Daha doğrusu öyle sanıyordum, yanılmışım!

Gülben Ergen sadece bir medya kişiliği değilmiş. Medya, Gülben Hanımın hayatında başlı başına bir kişilikmiş.

Düşünün.

Çocuklarınızı seviyorsunuz. En masum andasınız. Siz ve çocuklarınız var. Eğer siz Gülben Ergen’seniz ortamda bir de medya gözü var.

Mesela kutsal topraklarda sevgilinizle el ele yürüyorsunuz. Arkanızdan biri fotoğrafınızı çekiyor. Estetik.

Fotoğrafı çeken kişi kendi ortamında paylaşsa, dersiniz ki “yakalamış ve çekmiş.”

Öyle olmuyor. Kutsal topraklarda Gülben Ergen, sevgilisi ve bir de üçüncü biri var, arkadan fotoğrafı çeken.

Evleniyorsunuz diyelim, kocanız sizin elinizi, siz de onun elini öpüyorsunuz. Ne hoş, ne iki kişilik bir durum değil mi?

Yok. Siz Gülben Ergen’seniz kocanızla birbirinizin ellerini öperken bir üçüncü kişi daha var, fotoğrafınızı çekiyor.

Tüm bunlar. Balayı yerine hacca giderken üçüncü kişi tarafından çekilen ve Gülben Hanım tarafından servis edilen fotoğrafa bakarken aklımdan geçiyor.

Bir de not düşüyor kendisini eleştirenlere: “Neye bakarsan onu görürsün.”

Öyle değil Gülben Hanım, neyi gösterirsen ona bakarız.

Merak bu ya. Bu kadın hiç iki kişilik bir şey yapmaz mı? Üçüncü bir göz olmadan seyahat edemez, aşık olamaz, eğlenemez mi?

Ve, gözlenmeden yaşayamayan ruhları normal kabul edebilir miyiz? Bir psikolog? Bir psikiyatr? Yanıt verebilir mi?

SEMERCİOĞLU ZEKÂSI BU MUDUR?

Hani ünlülerin cep telefonlarıyla çektikleri çıplak fotoğraflar son günlerde ortaya saçılıyor ya.

Cengiz Semercioğlu durumu, ünlülerin teşhir arzusuyla açıklamış. Kendi zekâsına hakaret etmiş.

Buradaki esas sözcük “teşhir” değil. Cep telefonu denen aracın “özel” sanılması. Akıllı telefonlar girince içeri, özel yaşamlar çıktı dışarı.

NE OLACAK ŞİMDİ?

Bir organizasyon böyle mahvedilir.
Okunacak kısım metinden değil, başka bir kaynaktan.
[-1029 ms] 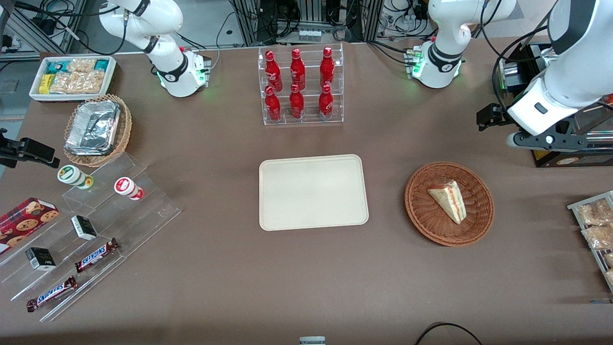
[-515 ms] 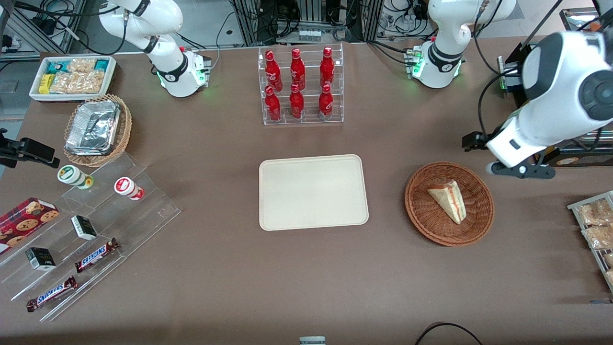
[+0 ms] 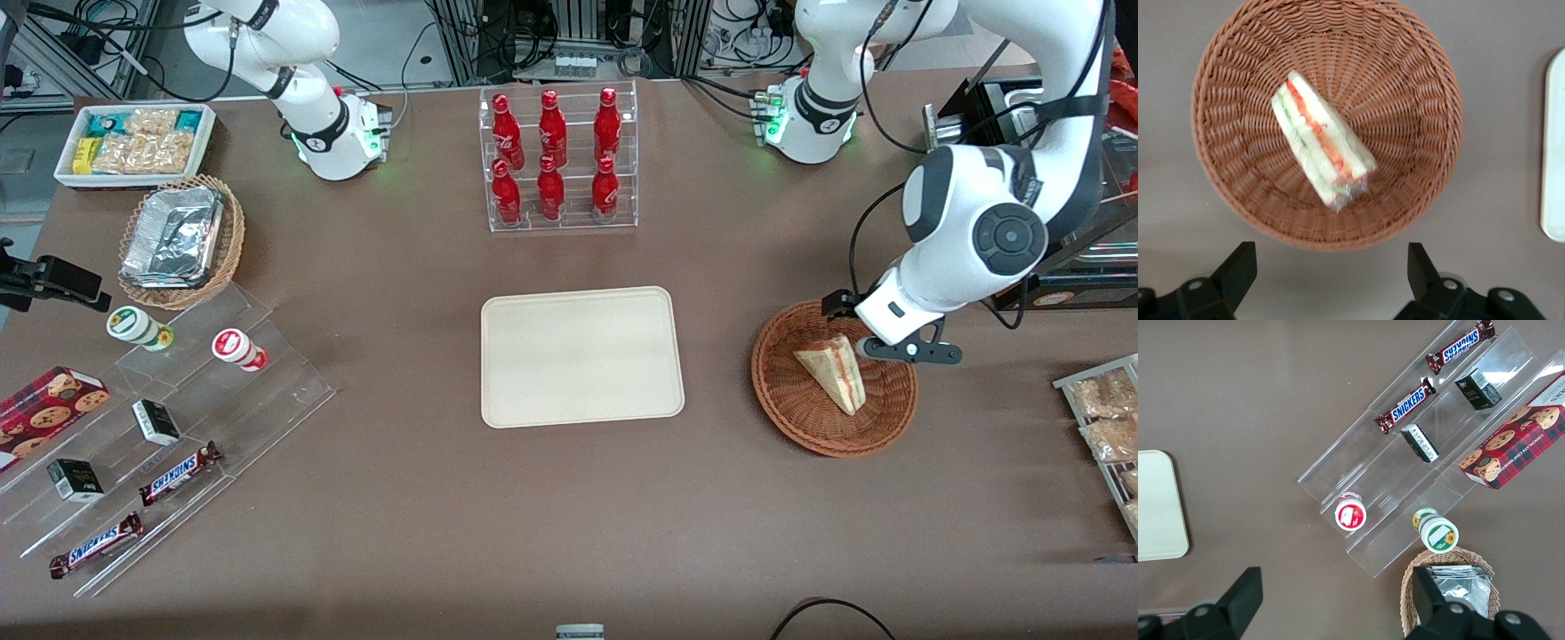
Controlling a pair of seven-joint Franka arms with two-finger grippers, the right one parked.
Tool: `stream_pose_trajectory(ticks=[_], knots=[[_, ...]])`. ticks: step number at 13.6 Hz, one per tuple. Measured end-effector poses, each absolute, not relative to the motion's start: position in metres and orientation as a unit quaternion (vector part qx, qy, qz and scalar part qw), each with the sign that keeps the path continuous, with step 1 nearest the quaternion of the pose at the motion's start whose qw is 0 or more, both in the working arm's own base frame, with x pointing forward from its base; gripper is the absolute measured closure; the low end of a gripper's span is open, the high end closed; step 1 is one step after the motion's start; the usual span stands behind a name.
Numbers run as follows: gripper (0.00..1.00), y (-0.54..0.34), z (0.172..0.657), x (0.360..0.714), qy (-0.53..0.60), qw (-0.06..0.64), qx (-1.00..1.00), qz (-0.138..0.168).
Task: Place sandwich from basket to tray
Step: 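Lower the left gripper onto the wrapped sandwich and close on it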
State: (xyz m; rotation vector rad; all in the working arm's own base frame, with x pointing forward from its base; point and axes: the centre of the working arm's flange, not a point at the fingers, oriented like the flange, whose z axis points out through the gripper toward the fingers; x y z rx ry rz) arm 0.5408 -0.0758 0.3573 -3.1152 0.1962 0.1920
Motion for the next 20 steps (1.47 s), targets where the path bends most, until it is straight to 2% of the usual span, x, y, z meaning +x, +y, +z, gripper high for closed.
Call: stream_pose_trajectory(ticks=[3,12,20], knots=[[0.0,-0.072,0.333,0.538,0.027,0.005,-0.998,0.051],[0.0,-0.075,0.301,0.551,-0.349,0.001,-0.937,0.017],[0.0,-0.077,0.262,0.551,-0.349,0.018,-0.937,0.033]])
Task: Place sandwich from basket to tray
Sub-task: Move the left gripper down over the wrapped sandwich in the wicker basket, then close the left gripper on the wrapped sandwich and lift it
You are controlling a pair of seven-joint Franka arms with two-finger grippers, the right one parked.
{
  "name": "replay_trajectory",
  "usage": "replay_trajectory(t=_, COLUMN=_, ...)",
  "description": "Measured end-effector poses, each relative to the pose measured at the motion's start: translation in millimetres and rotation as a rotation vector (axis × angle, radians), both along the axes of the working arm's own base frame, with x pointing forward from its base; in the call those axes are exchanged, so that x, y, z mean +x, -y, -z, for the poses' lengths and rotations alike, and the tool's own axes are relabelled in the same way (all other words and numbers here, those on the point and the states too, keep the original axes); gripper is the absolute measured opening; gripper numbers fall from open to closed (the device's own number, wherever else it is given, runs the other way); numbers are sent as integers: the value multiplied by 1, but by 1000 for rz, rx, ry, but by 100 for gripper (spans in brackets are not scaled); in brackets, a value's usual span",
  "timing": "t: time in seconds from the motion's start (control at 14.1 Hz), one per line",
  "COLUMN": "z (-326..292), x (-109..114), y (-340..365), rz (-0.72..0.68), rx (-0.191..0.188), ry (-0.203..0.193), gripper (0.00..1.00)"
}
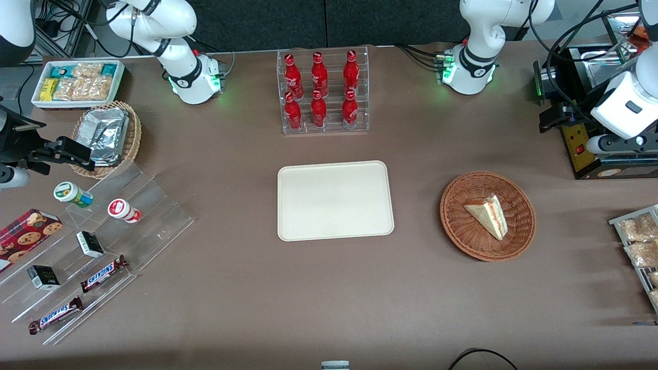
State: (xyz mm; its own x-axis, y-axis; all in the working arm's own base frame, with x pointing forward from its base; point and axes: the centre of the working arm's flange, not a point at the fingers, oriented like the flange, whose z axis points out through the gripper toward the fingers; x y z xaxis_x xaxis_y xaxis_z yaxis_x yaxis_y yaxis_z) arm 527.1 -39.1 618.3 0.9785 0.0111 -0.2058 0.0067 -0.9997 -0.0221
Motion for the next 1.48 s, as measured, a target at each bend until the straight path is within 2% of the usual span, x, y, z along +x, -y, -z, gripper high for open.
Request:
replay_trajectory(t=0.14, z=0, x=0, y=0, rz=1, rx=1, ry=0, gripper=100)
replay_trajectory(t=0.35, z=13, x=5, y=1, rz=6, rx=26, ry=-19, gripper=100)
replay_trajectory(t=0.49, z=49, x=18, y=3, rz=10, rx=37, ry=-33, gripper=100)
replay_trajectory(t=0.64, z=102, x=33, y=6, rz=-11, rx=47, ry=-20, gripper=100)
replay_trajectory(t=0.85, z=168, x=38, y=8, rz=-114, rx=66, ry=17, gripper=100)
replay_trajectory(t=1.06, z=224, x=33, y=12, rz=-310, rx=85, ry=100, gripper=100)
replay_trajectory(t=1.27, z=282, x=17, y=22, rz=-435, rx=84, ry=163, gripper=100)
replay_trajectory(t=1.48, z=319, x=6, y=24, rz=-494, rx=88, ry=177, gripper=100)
Bunca yıl emek verilmiş bir film festivaline böyle yazık edilir.

Bir kriz ancak bu kadar kötü yönetilir.

Altın Portakal Film Festivali’ne, Reyan Tuvi’nin “Gezi Belgeseli” damgasını vurdu.

Belgesele sansür uygulandı diye ilgili, ilgisiz jüri üyeleri istifa etti. Film yeniden davet edildi, yönetmeni Reyan Tuvi de kabul etti.
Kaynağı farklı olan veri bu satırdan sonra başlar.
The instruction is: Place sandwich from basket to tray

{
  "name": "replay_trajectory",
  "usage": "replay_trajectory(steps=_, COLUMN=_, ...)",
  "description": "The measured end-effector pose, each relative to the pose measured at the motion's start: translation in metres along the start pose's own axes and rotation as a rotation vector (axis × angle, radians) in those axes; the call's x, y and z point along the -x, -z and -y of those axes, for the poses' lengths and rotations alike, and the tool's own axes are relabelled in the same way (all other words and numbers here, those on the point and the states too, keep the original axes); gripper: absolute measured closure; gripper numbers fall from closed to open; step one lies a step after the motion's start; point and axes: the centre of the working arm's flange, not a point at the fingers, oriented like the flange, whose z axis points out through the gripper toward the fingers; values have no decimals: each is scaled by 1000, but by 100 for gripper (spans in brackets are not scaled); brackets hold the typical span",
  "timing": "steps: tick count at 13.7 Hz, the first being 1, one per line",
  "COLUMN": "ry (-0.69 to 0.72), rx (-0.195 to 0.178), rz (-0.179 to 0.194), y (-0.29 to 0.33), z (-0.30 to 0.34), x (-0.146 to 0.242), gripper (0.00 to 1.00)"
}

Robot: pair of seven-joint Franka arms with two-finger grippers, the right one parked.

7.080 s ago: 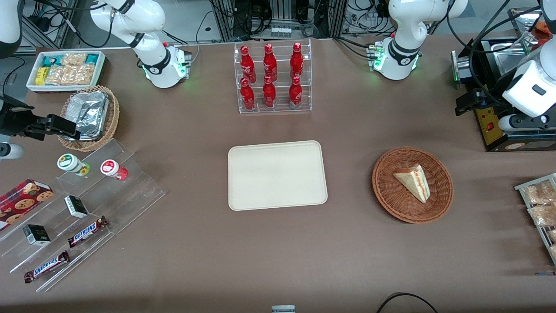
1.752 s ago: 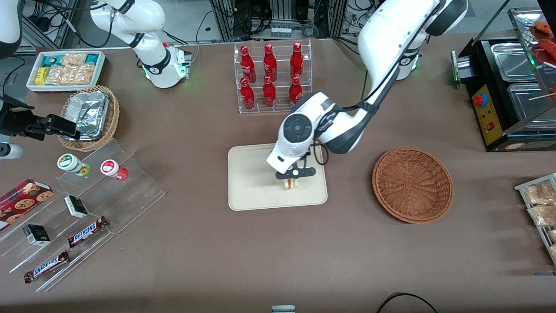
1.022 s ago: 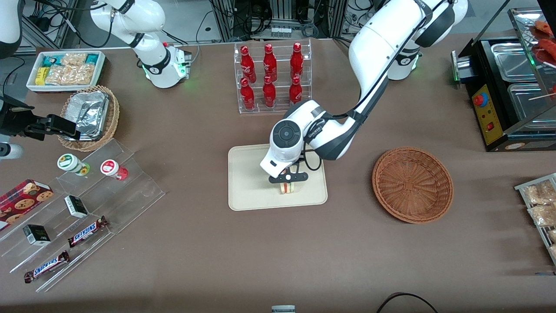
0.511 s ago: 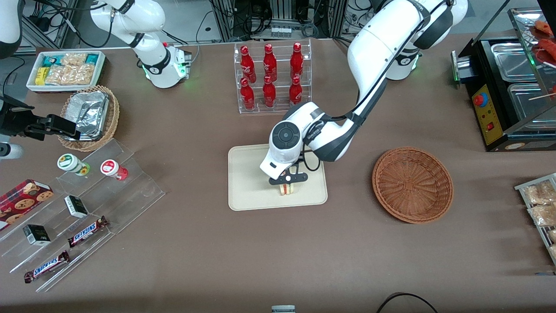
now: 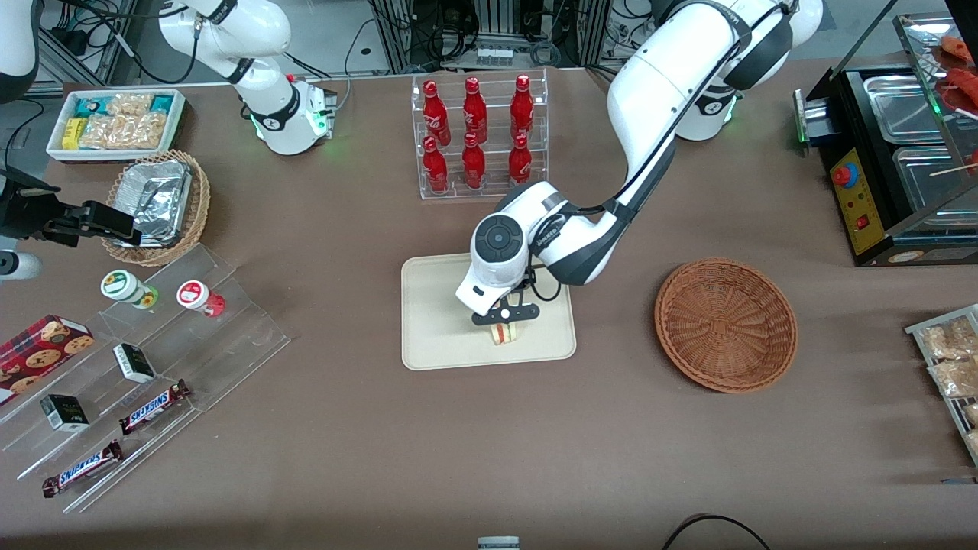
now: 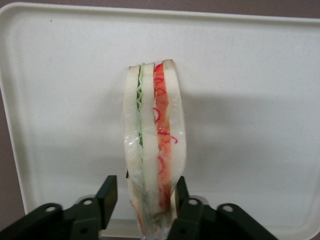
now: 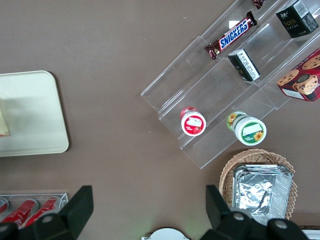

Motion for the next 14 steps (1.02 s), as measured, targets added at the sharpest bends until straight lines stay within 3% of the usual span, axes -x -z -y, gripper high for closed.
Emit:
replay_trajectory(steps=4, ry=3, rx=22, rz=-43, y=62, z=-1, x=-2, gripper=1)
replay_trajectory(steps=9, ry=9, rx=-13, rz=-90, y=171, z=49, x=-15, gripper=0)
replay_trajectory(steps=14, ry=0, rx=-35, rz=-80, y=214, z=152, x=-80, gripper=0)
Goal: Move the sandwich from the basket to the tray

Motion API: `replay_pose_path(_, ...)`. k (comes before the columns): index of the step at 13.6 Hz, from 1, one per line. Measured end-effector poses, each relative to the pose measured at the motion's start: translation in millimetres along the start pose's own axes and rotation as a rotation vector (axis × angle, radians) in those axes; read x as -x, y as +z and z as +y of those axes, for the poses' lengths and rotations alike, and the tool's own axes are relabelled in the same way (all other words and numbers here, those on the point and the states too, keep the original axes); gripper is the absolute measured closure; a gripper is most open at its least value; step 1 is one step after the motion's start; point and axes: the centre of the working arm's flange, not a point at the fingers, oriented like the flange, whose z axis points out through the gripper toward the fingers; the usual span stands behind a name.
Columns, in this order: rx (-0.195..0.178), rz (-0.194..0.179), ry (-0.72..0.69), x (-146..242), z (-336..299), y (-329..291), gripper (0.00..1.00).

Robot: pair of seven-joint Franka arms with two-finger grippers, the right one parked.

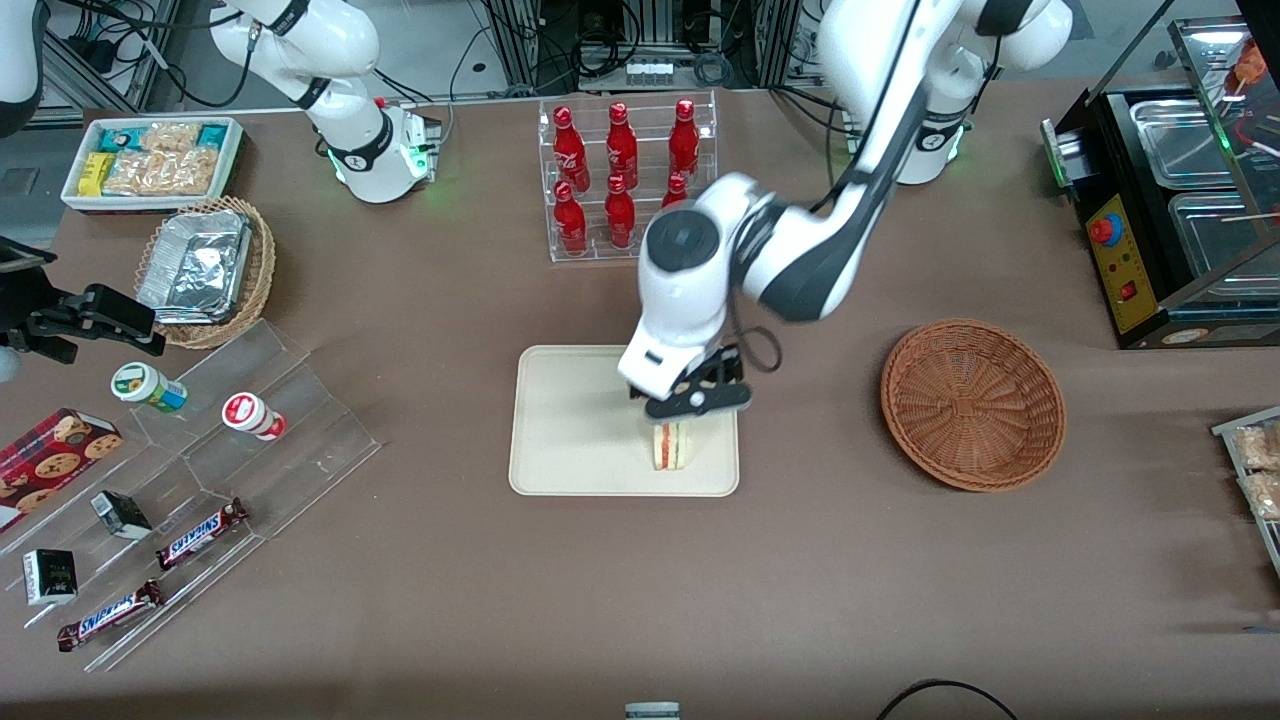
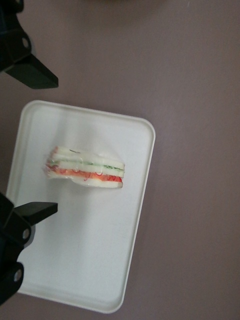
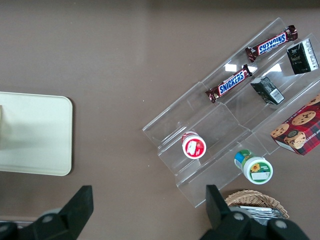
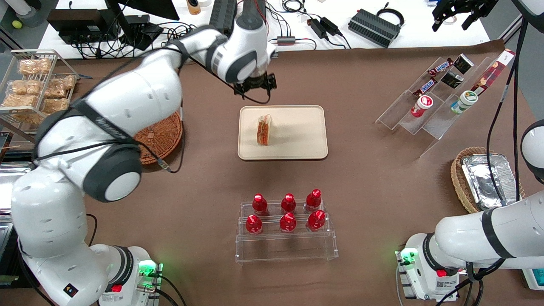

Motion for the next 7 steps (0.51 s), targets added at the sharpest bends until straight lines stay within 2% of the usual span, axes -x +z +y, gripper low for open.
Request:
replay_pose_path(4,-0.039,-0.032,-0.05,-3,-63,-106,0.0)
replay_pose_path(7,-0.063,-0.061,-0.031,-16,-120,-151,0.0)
Şimdi. Belgesel ödül alırsa şöyle denecek: “Kamuoyu baskısından ödül verdiler.”

Ödül almazsa şöyle denecek: “Zaten vermeyeceklerdi.”

AKLIMDA KALAN

Beşiktaş’ın saha bulamaması: İnönü Stadı’nın yapımı bitene kadar Beşiktaş maçlarını başka bir statta oynayacak ya. Fenerbahçe sorun çıkarıyor, stadını vermiyor. Galatasaray sorun çıkarıyor. Beşiktaş yönetimine sözüm var: İyi takım her sahada, çamurda, engebeli arazide bile maçı kazanır. İyi takım her koşulda, hakeme rağmen bile maçı kazanır. Mazeret, az gelişmiş ülkelerin az gelişmiş futbol takımları için geçerlidir. Hangi sahada oynayacağına kafayı takana kadar nasıl daha iyi oynayacağına yoğunlaş. Nihayetinde şimdilik ligin en iyisi görünüyorsunuz.